Of course, if I had it to do over again and were not constrained to live in Cambridge, I'd choose north London. This may seem backwards, but the fact is that if you want to meet people and do things, especially if you're a postdoctoral scientist and therefore aren't affiliated with a Cambridge college, Cambridge really hasn't much on offer. Furthermore, if your work is fairly solitary and amenable to telecommuting, you can probably get away with coming to Cambridge just once or twice a week.

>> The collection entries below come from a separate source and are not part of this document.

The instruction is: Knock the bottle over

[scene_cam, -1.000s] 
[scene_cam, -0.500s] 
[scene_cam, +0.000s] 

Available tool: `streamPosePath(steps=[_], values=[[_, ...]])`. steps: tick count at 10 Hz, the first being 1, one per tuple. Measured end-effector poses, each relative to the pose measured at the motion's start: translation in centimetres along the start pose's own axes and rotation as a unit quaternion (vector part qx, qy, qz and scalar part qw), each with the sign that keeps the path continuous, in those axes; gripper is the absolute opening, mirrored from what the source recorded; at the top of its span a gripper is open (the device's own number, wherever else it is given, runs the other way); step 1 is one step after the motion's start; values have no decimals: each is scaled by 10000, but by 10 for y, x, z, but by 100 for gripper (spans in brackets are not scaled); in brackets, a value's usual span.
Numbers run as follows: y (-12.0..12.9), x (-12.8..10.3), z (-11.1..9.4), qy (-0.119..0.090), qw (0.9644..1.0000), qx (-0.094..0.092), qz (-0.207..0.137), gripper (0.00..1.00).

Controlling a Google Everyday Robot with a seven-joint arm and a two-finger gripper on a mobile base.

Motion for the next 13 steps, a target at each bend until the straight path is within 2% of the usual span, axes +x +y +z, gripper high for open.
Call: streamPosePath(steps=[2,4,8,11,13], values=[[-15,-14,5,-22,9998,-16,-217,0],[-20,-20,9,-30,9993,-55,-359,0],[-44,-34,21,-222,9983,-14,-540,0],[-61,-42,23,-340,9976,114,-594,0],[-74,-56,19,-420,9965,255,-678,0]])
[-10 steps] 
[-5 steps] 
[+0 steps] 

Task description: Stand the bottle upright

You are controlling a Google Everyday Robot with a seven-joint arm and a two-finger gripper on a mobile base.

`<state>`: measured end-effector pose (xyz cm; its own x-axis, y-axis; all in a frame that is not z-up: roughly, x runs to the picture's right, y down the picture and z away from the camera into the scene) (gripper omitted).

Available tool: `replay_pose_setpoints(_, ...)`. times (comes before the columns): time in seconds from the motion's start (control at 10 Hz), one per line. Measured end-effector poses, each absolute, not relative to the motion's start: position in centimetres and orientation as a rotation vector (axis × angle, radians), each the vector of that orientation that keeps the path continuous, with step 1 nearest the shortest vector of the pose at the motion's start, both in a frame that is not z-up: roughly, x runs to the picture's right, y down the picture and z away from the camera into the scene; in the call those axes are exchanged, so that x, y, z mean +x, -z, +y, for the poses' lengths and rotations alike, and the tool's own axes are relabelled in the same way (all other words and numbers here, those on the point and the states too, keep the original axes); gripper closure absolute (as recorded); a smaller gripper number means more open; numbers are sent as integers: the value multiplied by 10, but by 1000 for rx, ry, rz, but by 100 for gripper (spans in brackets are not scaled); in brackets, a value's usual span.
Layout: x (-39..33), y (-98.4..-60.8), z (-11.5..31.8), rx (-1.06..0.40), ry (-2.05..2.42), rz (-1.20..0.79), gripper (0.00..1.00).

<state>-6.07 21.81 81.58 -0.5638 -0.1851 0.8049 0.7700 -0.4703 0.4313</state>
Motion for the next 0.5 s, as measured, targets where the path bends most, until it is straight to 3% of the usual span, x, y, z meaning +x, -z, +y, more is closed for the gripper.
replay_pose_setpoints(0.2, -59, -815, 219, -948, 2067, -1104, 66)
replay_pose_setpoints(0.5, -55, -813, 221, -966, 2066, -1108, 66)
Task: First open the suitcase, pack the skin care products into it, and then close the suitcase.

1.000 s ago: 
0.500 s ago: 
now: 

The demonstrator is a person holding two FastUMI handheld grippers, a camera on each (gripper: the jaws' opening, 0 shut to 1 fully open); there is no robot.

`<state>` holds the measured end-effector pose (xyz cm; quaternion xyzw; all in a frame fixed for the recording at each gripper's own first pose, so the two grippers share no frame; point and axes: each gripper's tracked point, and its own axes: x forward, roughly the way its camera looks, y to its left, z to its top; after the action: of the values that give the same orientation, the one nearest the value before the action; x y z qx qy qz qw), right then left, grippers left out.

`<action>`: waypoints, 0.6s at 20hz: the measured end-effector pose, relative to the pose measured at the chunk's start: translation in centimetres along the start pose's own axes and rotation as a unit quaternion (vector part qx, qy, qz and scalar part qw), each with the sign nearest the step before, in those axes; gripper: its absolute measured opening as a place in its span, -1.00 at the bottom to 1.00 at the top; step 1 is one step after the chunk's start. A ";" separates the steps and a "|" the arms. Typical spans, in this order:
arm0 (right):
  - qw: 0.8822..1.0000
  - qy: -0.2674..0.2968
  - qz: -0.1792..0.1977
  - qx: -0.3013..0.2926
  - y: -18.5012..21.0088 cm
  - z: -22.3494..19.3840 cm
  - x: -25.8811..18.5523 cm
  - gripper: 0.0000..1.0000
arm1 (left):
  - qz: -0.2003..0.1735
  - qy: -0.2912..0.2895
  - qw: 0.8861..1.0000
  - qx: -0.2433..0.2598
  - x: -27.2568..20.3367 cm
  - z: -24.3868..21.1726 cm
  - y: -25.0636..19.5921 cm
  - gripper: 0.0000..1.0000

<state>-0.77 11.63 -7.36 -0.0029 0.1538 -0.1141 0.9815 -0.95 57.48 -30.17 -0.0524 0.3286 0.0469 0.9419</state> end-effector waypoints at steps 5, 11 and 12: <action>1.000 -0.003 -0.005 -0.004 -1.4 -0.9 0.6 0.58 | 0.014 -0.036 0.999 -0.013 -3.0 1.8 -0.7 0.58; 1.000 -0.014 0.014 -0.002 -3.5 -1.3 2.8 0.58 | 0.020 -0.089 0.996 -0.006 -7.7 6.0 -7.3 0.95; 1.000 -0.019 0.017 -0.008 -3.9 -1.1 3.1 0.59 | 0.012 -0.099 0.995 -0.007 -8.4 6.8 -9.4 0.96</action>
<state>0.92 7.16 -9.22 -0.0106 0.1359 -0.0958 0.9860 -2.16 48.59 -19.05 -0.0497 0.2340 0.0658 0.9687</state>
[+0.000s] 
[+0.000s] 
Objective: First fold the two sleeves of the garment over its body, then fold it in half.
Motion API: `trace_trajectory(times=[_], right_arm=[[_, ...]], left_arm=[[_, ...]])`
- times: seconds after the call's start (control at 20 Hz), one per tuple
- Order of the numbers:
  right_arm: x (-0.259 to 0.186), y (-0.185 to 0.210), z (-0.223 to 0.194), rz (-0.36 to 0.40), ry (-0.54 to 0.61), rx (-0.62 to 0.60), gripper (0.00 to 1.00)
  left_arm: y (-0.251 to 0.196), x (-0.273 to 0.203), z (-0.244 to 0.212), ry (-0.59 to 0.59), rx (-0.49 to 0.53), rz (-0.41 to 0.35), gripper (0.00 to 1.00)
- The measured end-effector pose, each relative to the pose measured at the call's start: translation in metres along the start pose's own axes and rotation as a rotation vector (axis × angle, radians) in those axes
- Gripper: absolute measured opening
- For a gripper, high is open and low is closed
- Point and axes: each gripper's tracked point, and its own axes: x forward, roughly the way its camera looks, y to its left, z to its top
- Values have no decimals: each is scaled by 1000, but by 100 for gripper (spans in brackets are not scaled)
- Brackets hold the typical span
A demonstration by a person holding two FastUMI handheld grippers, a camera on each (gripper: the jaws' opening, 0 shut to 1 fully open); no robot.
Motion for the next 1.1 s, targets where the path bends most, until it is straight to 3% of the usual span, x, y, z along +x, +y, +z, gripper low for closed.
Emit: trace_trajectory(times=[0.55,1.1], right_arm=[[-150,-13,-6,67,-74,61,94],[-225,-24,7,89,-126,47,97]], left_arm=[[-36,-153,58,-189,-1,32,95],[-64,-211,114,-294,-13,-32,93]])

Fast trains run to Cambridge from King's Cross and Finsbury Park and take just under an hour, buses from Stratford go directly via the M11 and take about an hour, and broadband network connectivity is widely available in London.

LIVING ROUGH
For short-term accommodation, the youth hostel is always an option, though you'll likely be out of luck unless you reserve at least a day in advance. The university's accommodation service in Silver Street has listings for short-stay guest houses and for longer-term accommodation, but they won't give you any information unless you turn up at their offices in person.

If you're like me, though, you travel light and are just as happy sleeping undisturbed outside as in — especially in the summertime or early autumn when it isn't particularly cold. The best places that I've found to sleep rough in Cambridge are the woods near Byron's Pool between Trumpington and Grantchester, and the woods near Vicar's Brook and Clare fields. Both of these are on the south-west side of Cambridge. Byron's Pool is a bit farther away but offers better potential for secluded bathing; the water is deep enough and the punts never travel farther upriver than the dam just north. To get to Byron's Pool, from Trumpington High Street follow Church Lane to Grantchester Road, and look for the entrance on the left just before you'd be crossing over the Cam, then walk or cycle all the way through the woods to the end of the path, where you have a fenced farm to the left and the Cam to the right.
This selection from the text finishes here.